Document toolboxDocument toolbox

OAuth 2.0 Development Phases

Epic Issue:

PLFM-4585 - Getting issue details... STATUS


OAuth 2 is a large specification, and there are many use cases and goals that we are attempting to address by implementing OAuth 2 into Synapse. We can separate this development into incremental components that can be built separately and sequentially to elevate different use cases. We can define each development phase by the features implemented, and organize use cases around these phases.

Many potential use cases and considerations related to OAuth 2.0 will be mentioned in this document. This document does not represent a commitment to or prioritization of any specific use cases, and only exists as a tool to organize incremental development work on OAuth in Synapse.
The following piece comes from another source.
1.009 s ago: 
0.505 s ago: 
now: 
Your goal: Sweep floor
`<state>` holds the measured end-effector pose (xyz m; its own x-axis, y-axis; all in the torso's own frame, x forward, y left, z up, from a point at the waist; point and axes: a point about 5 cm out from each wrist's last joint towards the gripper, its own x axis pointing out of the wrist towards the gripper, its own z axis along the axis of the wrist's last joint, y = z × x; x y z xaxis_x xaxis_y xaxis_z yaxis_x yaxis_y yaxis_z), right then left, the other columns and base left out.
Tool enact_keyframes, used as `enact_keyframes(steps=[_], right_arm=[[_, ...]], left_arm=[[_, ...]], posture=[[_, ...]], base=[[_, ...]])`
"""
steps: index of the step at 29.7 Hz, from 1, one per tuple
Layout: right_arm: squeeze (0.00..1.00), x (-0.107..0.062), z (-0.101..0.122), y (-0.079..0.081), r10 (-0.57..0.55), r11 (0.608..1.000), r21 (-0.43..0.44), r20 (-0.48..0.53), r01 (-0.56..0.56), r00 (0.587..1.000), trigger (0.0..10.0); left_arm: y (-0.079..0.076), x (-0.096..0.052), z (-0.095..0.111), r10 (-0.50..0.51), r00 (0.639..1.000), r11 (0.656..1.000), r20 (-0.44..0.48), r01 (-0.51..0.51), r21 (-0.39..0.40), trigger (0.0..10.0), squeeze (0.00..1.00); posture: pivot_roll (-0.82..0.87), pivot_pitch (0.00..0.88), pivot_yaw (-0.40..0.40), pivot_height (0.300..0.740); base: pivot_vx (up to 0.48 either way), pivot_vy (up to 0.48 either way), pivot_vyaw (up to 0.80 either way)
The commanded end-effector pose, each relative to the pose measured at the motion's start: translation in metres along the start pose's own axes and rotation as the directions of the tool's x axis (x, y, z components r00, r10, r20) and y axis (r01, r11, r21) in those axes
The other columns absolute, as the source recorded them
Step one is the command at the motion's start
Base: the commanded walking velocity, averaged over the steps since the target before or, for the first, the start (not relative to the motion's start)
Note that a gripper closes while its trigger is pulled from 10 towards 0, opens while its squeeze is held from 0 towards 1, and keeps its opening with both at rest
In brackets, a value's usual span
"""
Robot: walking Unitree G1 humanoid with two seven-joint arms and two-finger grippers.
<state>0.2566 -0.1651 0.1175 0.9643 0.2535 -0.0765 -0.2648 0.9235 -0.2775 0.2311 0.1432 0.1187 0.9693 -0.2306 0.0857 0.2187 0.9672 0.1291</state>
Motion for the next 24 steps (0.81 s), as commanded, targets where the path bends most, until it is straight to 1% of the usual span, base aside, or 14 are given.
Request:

Developers are encouraged to reanalyze requirements before each phase, because this document offers only example suggestions for which components of OAuth to implement for each use case. Better solutions may be available.

Use Cases

We will separate use cases into selected use cases (those which we are actively trying to enable), other use cases (those use cases that have been conceptualized, but are not yet committed to/being enabled) and implied use cases (use cases that are driven by goals, which are listed later, rather than user needs). Priority/necessity of other use cases is unclear, but due to the general nature of OAuth, we can track them to identify if their requirements are met when we achieve other use cases.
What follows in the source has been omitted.